Texas Courts of Appeals
State v. Garcia
No. 14-20-00801-CR 8/23/22
Issue:
Is credit for time served part of a sentence that an appellate court can consider?
Holding:
No. Credit for time served is not part of a sentence but instead a fact affecting the sentence. While the appeals court agreed with the State that the trial judge was not authorized to give credit for non-custody time, Code of Criminal Procedure Article 44.01(b) does not give an appeals court jurisdiction to consider things that are not part of a sentence. The fact that credit for time served must be included in the judgment does not make it part of the sentence. The court noted that rather than appealing, the State should have sought a writ of mandamus at the trial court level to compel a ruling on its motion to modify or correct the judgment. Read opinion.
Concurrence (Spain, J.):
The concurrence notes that there are some errors that can be made in a final judgment that cannot be reviewed or corrected on appeal. “The appeal by the State, here, further underscores the need for reform of the procedures for rendering criminal judgments. … With the current complexity of criminal judgments, a criminal defendant and the State should have the opportunity to review the judgment before the appellate and post-trial time periods begin to run.” Read concurrence.
Commentary:
The State is permitted to appeal in only the specific circumstances enumerated in Article 44.01, including on the grounds that a sentence is illegal, per Article 44.01(b). If the State attempts to appeal a trial court’s order or other action that does not fall within the bounds of Article 44.01, an appellate court will not have jurisdiction over the matter and will dismiss the appeal. The State is entitled to petition the Texas Court of Criminal Appeals for discretionary review as to whether the State has the right to appeal and, thus, whether the lower appellate court has jurisdiction. The State may attempt to do so in this case and it is possible that the Court of Criminal Appeals may wish to weigh-in here, given the relative novelty of this jurisdictional question, as applied to these particular circumstances (i.e., when the trial court awarded more jail credit than the defendant actually had, transforming a to-do jail sentence into time-served jail sentence).

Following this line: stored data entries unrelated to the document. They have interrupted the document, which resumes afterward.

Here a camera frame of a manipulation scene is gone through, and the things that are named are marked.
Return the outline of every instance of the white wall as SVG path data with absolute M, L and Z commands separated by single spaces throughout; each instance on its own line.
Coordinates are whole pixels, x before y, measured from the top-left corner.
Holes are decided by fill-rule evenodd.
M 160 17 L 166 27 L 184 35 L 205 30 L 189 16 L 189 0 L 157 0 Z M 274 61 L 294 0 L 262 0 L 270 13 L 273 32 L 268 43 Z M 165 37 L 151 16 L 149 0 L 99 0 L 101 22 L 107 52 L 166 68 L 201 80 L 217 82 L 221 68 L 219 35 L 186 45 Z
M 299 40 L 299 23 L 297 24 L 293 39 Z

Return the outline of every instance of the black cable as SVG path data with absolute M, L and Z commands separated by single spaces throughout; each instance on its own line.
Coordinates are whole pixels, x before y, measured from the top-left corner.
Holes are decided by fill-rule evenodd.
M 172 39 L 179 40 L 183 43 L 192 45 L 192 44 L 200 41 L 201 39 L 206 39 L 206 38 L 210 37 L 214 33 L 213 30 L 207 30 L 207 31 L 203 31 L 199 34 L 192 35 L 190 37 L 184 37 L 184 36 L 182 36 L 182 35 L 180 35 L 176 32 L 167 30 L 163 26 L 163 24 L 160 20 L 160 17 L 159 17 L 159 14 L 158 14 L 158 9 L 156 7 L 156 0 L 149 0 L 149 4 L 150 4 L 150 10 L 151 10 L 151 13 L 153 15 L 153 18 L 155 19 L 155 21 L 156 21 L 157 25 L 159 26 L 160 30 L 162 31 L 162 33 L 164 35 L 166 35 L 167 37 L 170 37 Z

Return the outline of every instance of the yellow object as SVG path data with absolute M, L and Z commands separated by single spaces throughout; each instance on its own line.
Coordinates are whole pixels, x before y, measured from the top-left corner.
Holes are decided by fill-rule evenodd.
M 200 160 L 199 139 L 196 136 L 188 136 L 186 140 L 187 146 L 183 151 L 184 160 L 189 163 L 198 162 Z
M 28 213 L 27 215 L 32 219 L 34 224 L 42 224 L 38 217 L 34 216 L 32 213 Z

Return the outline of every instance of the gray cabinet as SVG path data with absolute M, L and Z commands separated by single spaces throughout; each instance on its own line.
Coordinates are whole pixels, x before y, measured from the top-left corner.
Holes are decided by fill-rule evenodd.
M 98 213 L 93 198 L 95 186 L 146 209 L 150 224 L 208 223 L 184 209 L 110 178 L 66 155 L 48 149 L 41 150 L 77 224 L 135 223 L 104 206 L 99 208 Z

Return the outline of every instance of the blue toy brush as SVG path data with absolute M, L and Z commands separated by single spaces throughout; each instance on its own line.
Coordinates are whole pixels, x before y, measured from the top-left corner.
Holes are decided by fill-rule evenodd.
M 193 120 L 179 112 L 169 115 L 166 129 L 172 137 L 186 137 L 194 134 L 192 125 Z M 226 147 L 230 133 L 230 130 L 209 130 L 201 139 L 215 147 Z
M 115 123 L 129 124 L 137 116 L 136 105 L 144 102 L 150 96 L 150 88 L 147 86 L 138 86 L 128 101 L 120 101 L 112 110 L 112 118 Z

While the direct-appeal status of this case remains pending, keep in mind that the Fourteenth Court of Appeals suggests that, in the future, the State should seek a writ of mandamus to compel the trial court to rule on the State’s motion to modify or correct the judgment as a mode of relief in this scenario.
Texas Federal District Court
Firearms Policy Coalition, et al v. McCraw, et al.
No. 4:21-cv-1245-P 8/25/22
Issue:
May Texas ban 18- to 20-year-olds from possessing handguns or being issued licenses to carry concealed handguns?
Holding:
No. Penal Code §46.02(a) and Government Code §§411.172(a)(2), (g), (h), (i), which prohibit 18-to-20-year-olds from carrying handguns outside the home based solely on their age, violate the Second Amendment. The Second Amendment is not limited to only those in the militia, but it must protect at least the pool of individuals from whom the militia would be drawn, citing N.Y. State Rifle & Pistol Ass’n, Inc. v. Bruen, 142 S.Ct. 2111, 2122 (2022). The Court enjoined application of the Texas laws for 30 days, pending a defense appeal to the 5th Circuit. Read opinion.
Commentary:
Expect the defendants to appeal this decision to the 5th Circuit Court of Appeals. The 5th Circuit is almost certain to grant review, given that the federal district court distinguishes (and declines to follow) prior 5th Circuit precedent, particularly Nat’l Rifle Ass’n of Am., Inc. v. Bureau of Alcohol, Tobacco, Firearms, & Explosives, 700 F.3d 185 (5th Cir. 2012), which was only partially abrogated by the SCOTUS’s recent decision in N.Y. State Rifle & Pistol Ass’n, Inc. v. Bruen. The 5th Circuit may have a different opinion as to whether the Texas firearm statutes at issue are “analogous enough” to be acceptable to pass constitutional muster, but ultimately this question may end up being resolved by the SCOTUS as a test of the application and extension of Bruen. Stay tuned.
Texas Attorney General Opinion Requests
RQ-0476 8/26/22
Issue:
May a magistrate appointed by a judge or group of judges under Gov’t Code Chapter 54 simultaneously serve as staff legal counsel for the appointing judge or judges and for the other appointed magistrates? Read opinion request.